— WORK TASK —
Would you reproduce exactly the lines below from the one holding "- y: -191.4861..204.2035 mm" through the one holding "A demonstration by", inclusive, and no others?

Entries taken from a collection

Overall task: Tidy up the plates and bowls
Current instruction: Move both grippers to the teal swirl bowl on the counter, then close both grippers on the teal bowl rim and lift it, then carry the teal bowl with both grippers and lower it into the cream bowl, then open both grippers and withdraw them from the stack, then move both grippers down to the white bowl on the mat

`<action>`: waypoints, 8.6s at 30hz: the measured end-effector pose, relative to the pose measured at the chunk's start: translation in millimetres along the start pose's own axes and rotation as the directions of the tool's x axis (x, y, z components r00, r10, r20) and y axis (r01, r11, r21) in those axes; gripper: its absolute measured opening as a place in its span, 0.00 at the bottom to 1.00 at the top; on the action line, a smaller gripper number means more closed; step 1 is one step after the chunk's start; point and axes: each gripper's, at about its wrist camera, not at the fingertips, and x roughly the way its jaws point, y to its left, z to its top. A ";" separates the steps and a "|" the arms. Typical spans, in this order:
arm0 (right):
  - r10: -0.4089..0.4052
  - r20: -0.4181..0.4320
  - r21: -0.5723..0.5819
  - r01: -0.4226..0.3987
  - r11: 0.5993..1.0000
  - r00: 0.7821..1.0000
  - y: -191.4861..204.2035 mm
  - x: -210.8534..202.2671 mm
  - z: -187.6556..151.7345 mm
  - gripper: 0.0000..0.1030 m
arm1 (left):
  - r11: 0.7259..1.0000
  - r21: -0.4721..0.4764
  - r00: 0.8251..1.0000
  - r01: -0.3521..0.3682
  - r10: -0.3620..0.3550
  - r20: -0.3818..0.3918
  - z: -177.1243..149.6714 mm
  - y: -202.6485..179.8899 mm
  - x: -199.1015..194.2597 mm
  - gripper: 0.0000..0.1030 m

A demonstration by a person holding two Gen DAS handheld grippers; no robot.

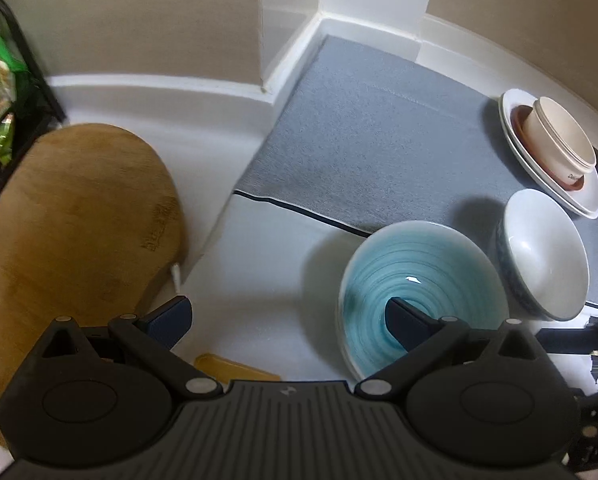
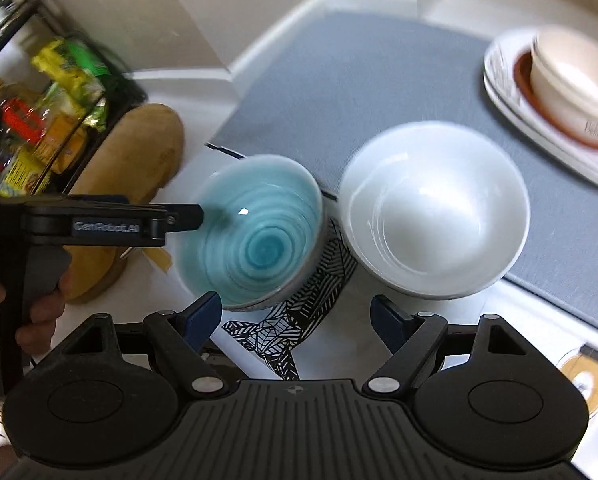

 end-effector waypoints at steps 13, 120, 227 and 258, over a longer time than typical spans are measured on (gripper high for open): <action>-0.007 -0.052 0.083 0.011 0.996 0.999 -7.7 32.8 6.2 0.81 | 0.998 0.043 0.996 -0.036 0.040 -0.076 11.0 -14.3 35.0 1.00; -0.387 0.234 0.361 0.290 0.886 0.892 -244.6 -65.5 134.8 0.11 | 0.903 0.338 0.960 0.266 -0.280 -0.007 212.9 -294.9 76.0 0.13; -0.438 0.258 0.211 0.392 0.895 0.861 -54.4 -28.8 12.0 0.87 | 0.968 0.235 0.997 0.082 -0.079 -0.023 63.9 -117.3 38.3 1.00; -0.433 0.135 0.220 0.399 0.890 0.891 -82.5 15.9 29.5 0.87 | 0.960 0.255 0.990 0.112 -0.086 -0.113 73.7 -124.3 80.9 1.00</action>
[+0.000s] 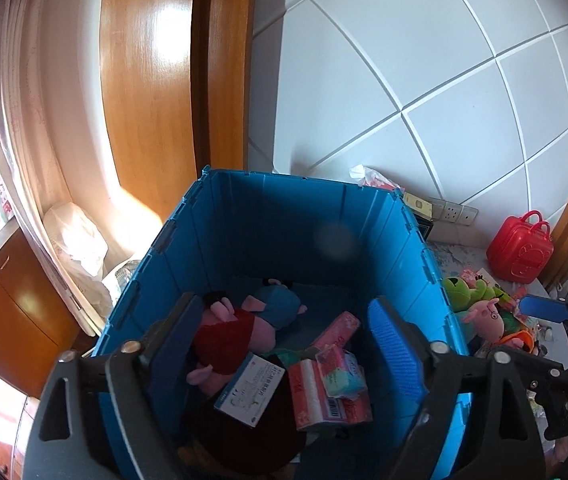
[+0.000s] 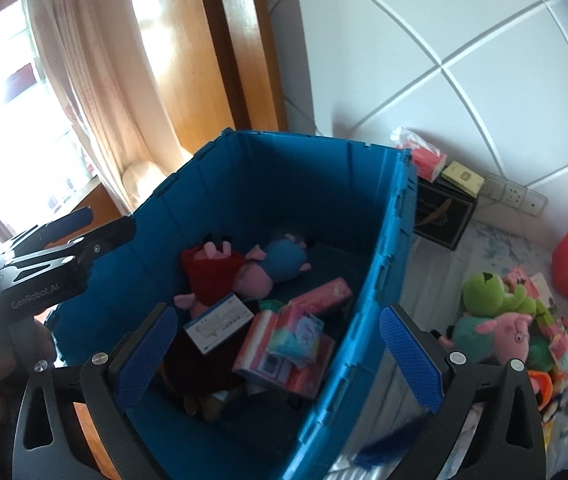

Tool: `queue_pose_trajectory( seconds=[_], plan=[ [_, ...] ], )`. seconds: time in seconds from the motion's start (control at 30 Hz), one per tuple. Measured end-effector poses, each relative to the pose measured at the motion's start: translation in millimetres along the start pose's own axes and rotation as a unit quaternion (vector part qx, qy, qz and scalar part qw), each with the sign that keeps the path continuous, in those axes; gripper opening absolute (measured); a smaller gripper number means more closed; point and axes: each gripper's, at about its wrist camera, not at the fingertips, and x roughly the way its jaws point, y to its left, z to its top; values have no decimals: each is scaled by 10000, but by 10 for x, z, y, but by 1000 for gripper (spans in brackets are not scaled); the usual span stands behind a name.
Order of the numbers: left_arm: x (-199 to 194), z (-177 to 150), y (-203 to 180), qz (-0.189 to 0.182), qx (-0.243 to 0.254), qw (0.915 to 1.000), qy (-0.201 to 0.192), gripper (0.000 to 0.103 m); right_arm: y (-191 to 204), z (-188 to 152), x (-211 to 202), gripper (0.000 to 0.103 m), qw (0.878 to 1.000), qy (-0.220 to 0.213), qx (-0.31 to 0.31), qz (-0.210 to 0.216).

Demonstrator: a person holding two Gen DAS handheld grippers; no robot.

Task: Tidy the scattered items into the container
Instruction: 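Move both grippers back away from the crate toward the bed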

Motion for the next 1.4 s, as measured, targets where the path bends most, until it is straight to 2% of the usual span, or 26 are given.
queue_pose_trajectory(
  seconds=[0.17, 0.37, 0.67, 1.07, 1.3, 1.4],
  plan=[
    [-215, -70, -439, 61, 34, 10000, -63, 101, -312, -216, -417, 103, 9993, -245, 215, -181],
    [-514, -198, -1279, 69, 252, 9996, 56, 103, -842, -566, -985, 103, 9968, -451, 492, -431],
    [-935, -435, -2179, 372, 335, 9986, 162, 103, -1522, -1131, -1617, 103, 9942, -489, 793, -545],
    [-1363, -686, -2666, 530, 64, 9983, 247, 103, -2015, -1660, -2145, 103, 9934, -389, 815, -708],
    [-1430, -693, -2773, 640, 352, 9970, 246, 103, -2122, -1844, -2299, 103, 9889, -456, 1060, -933],
    [-1407, -697, -2808, 549, 465, 9968, 348, 103, -2154, -1897, -2331, 103, 9858, -456, 1251, -1023]
  ],
)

— RESULT BELOW —
  - y: -191.4861..204.2035 mm
  - x: -210.8534..202.2671 mm
  - z: -187.6556..151.7345 mm
  - gripper: 0.0000..0.1030 m
arm1 (left):
  - r11: 0.7259..1.0000
  - r21: -0.4721..0.4764
  - r00: 0.8251..1.0000
  - r01: -0.3521..0.3682
  - r10: -0.3620..0.3550
  - r20: -0.3818..0.3918
  - z: -177.1243..149.6714 mm
  - y: -202.6485..179.8899 mm
  - x: -199.1015..194.2597 mm
  - gripper: 0.0000..0.1030 m

A demonstration by a person holding two Gen DAS handheld grippers; no robot.

Here the work on this exercise is complete.